I was interested to hear if he could trace a single conceptual thread throughout his broader practice.
"I think the common line would be this kind of approaching everything in a spiritual way. Creating simple things in a very naive way. Like if in the end, I look at my career, I would like to see this as a common thing between all my projects. Spirituality, and this kind of simplicity."
I asked Theo how he would map out the evolution of his practice.
"I would say my work has evolved not so much in a scale-specific way, but it's more about giving an essence to what [I'm] making, whether it's spaces, or whether it's chairs."
Ytong stool, 2020.
As a person who lives on the border between several disciplines, I was keen to understand how Theo's approach differs between his object design versus architectural practice, for instance.
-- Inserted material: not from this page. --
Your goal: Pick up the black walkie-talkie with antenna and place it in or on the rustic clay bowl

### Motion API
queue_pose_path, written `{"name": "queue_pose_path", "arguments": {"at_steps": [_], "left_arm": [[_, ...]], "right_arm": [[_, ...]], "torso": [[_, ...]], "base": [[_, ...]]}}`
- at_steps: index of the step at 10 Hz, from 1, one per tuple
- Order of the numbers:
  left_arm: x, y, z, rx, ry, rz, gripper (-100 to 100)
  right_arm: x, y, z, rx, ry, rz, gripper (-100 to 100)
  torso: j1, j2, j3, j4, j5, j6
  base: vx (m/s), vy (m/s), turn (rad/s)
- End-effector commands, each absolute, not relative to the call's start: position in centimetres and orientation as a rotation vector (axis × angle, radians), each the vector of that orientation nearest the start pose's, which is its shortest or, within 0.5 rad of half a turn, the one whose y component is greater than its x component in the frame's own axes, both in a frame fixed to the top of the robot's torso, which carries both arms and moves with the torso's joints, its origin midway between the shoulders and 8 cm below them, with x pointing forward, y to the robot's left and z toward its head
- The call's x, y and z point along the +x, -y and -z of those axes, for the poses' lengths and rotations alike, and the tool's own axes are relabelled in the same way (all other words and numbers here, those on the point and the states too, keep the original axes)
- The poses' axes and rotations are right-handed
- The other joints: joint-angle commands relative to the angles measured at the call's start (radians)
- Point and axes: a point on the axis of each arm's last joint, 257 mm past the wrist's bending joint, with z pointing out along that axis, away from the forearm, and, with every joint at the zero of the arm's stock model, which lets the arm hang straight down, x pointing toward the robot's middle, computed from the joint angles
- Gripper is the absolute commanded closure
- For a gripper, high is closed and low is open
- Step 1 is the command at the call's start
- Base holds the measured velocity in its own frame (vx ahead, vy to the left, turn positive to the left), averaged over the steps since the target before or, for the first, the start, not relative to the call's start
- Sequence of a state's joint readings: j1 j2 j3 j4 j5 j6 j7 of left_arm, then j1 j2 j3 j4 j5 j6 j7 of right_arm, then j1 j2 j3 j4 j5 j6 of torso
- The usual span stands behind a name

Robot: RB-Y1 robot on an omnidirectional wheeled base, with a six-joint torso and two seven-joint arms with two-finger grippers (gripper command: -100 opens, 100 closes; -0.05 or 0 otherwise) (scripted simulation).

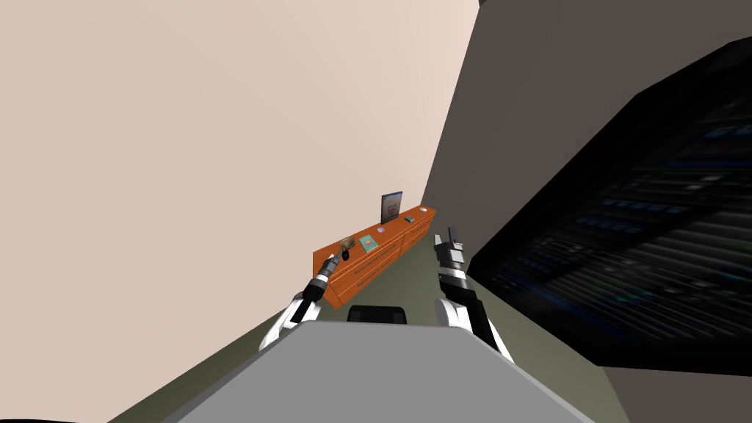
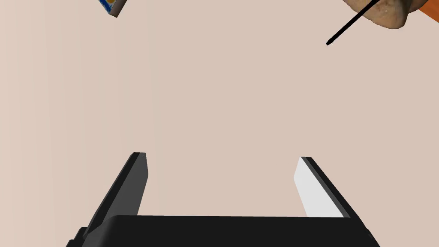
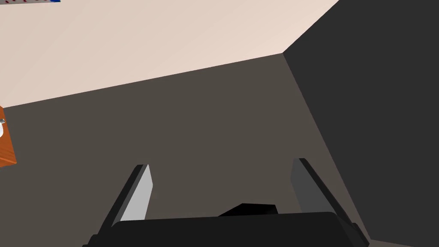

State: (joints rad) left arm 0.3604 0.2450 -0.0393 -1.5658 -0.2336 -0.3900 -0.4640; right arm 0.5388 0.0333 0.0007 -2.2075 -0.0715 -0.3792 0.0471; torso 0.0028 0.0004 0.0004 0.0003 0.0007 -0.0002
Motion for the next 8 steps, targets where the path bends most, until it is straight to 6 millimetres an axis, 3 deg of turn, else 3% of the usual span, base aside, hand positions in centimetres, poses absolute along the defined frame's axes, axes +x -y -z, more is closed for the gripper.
{"name": "queue_pose_path", "arguments": {"at_steps": [1,8], "left_arm": [[41.8,-29.2,31.2,-0.447,-1.574,0.563,-100],[40.7,-31.3,39.3,-0.443,-1.775,0.464,-100]], "right_arm": [[36.7,30.0,4.7,0.892,-0.708,-1.234,0],[36.7,30.1,4.7,0.893,-0.708,-1.234,0]], "torso": [[0.0,0.0,0.0,0.0,0.0,0.0],[-0.002,-0.002,-0.001,0.0,0.0,0.0]], "base": [[-0.012,0.027,-0.023],[0.009,0.01,-0.068]]}}
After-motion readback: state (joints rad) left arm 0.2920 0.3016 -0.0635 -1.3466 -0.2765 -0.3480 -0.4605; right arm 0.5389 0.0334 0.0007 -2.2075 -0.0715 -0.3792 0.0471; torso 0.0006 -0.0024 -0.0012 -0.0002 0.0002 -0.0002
"First, I try to see what the project is about; what is the starting point, what are the cultural references, what are the meanings I want to give when someone experiences a space or an object or anything? And once I find the story, I start exploring. When it comes to architecture, you explore scales, masses, volumes, you explore with lines and models."
"When it comes to design, you explore materials. When you have the story, you find the right material, and when you find the right way to work with this material — everything makes sense. And it's not what material you use, but I think how you use the material that matters. I'm not working with a specific material, I just want a project, in the end, to have a meaning. I want it to be out there, and the moment you see it, you understand what it is."